Autrement dit quelque soit le candidat à la présidentielle soutenu par la parti socialiste il ne sera pas un candidat de gauche mais de droite, de la droite libérale.
Si la gauche ne veut pas disparaitre dans ce que Christiane Taubira appel elle même la "droitisation" de la politique en France elle doit se mobiliser pour avoir un candidat à l'élection présidentielle faute pour elle de disparaitre définitivement du champ politique français.
Faute de candidat de gauche il n'y aurait donc que des candidats de droite au premier tour de l'élection présidentielle et Marine Le Pen seule vote contestataire possible contre cette politique libérale imposée à tous par Bruxelles.
Cela va être d'autant plus important si François Hollande se présente car personne ne lui pardonnera sa trahison consistant à se faire élire comme homme de gauche et d'appliquer une politique de droite et donc sans aucune chance d'être élu voir même de passer le premier tour.
Aux fins d'éviter un second tour entre le candidat libéral des Républicains et Marine Le Pen il est donc primordial d'avoir un candidat qui représente la gauche à ce premier tour.
Mais attention. Il en faut un et pas plusieurs sous peine d'émiettement façon "puzzle" synonyme de disparition aux législatives qui suivront. Que ce soit le Parti Communiste ou les autres partis de gauche et même les verts leur erreur est de croire, comme en 2012, qu'ils ne peuvent exister que s'ils ont un candidat au premier tour de l'élection présidentielle. C'est une erreur car cela aboutit en réalité à faire un faible score au dit premier tour, à plomber les finances des partis en question et surtout à enclencher une dynamique pour les législatives qui suivent immédiatement l'élection présidentielle.
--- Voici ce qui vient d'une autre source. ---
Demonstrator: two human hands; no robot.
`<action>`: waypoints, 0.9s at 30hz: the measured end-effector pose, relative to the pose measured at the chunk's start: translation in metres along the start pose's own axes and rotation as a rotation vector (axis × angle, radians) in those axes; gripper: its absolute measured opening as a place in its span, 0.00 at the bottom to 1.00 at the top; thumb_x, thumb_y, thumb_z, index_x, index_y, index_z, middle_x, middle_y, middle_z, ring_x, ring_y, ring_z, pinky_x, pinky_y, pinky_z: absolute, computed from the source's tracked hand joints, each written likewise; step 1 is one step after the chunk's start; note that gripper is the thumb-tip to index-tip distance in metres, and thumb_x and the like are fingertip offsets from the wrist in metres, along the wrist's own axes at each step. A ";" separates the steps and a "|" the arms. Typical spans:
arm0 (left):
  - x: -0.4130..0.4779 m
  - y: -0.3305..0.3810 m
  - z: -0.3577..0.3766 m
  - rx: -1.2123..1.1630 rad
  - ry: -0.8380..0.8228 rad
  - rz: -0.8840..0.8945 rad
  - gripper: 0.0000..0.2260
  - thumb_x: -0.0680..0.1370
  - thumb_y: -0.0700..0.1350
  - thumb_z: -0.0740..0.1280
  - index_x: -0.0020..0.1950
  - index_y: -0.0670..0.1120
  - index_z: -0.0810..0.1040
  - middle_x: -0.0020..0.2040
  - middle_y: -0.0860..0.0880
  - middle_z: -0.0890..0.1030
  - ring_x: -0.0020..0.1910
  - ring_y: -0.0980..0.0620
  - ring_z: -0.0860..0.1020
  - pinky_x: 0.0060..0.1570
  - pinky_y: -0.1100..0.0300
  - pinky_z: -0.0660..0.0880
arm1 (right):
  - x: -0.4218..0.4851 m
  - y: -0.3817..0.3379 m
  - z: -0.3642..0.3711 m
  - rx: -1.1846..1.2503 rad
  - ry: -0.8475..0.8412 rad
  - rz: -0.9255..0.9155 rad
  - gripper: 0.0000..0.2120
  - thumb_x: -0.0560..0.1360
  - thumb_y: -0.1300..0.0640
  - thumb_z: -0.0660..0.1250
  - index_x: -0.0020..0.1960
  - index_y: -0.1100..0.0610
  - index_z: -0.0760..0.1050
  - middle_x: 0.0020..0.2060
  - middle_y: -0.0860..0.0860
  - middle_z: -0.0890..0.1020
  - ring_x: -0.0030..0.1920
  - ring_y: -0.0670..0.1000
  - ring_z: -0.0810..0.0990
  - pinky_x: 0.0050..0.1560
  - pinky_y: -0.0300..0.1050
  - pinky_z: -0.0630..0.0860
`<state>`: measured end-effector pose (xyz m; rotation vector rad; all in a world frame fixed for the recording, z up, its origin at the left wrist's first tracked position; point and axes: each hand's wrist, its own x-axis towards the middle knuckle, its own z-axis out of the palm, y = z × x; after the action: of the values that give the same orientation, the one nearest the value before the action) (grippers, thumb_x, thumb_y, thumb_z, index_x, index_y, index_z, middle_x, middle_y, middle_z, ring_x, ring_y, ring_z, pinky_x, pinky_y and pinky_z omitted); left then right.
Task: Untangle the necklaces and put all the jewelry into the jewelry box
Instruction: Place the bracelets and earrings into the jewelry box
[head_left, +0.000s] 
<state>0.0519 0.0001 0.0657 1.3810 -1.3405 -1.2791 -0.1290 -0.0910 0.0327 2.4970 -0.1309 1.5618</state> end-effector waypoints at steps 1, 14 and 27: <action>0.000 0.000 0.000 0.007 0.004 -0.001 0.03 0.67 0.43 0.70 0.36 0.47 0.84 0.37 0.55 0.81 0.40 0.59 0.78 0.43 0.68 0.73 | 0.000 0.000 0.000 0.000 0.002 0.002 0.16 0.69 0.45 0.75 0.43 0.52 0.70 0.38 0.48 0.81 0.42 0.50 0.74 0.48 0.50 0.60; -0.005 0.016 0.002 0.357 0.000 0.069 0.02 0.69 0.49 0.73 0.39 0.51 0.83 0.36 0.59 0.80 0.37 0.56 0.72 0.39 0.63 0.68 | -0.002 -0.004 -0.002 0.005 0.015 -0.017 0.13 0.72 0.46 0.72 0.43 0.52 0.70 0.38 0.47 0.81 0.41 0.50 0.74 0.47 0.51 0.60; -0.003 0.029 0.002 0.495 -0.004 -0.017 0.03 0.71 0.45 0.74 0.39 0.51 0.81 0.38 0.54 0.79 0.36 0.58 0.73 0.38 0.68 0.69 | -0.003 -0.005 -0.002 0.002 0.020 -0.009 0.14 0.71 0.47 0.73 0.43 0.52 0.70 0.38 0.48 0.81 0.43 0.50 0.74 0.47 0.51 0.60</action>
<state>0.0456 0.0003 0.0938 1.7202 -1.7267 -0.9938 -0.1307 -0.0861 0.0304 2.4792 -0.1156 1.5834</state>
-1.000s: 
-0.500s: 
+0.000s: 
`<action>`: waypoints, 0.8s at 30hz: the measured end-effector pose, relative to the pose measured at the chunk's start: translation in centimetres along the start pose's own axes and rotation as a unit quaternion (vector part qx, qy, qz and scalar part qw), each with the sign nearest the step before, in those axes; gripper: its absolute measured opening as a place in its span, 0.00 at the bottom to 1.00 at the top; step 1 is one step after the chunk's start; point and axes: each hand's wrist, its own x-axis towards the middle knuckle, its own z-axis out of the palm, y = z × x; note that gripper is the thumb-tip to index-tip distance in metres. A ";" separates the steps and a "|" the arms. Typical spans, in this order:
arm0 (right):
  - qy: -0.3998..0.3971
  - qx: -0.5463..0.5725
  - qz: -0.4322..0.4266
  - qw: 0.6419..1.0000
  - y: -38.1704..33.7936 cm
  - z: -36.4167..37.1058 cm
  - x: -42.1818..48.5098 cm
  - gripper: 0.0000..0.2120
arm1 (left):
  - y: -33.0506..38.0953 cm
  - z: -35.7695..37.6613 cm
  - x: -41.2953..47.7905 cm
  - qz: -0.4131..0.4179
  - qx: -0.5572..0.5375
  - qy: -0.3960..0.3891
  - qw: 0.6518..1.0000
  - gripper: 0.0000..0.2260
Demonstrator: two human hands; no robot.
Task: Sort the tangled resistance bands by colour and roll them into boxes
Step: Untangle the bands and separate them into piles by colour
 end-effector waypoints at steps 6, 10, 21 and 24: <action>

Pour que la gauche survive à 2017 il est indispensable qu'elle se regroupe derrière un candidat ou un(e) candidat(e) unique pour enclencher une dynamique leur permettant ensuite de se présenter en force aux législatives qui suivront la présidentielle.
Jean-Luc Mélenchon a bien compris cette nécessité et n'a pas hésité à se proposer comme ce candidat unique de la gauche avec son site JLM 2017 : www.jlm2017.fr .
Les frondeurs socialistes, autrement dit ceux qui se prétendent de gauche comme les partisans de Martine Aubry, vont d'ailleurs devoir se positionner. En effet la question ne va plus être, pour ces députés, de craindre de perdre leur poste par une éventuelle dissolution ou un refus d'investiture du parti mais de ne pas être réélu du fait de la défaite annoncée de François Hollande à la présidentielle.
Que vont ils donc faire pour éviter la débâcle annoncée pour 2017 ? Se rallier à Jean-Luc Mélenchon ou faire appel à un ticket Montebourg-Aubry pour incarner un socialisme de gauche, historique et légitime ?
C'est ce que l'on va savoir dans les semaines qui viennent.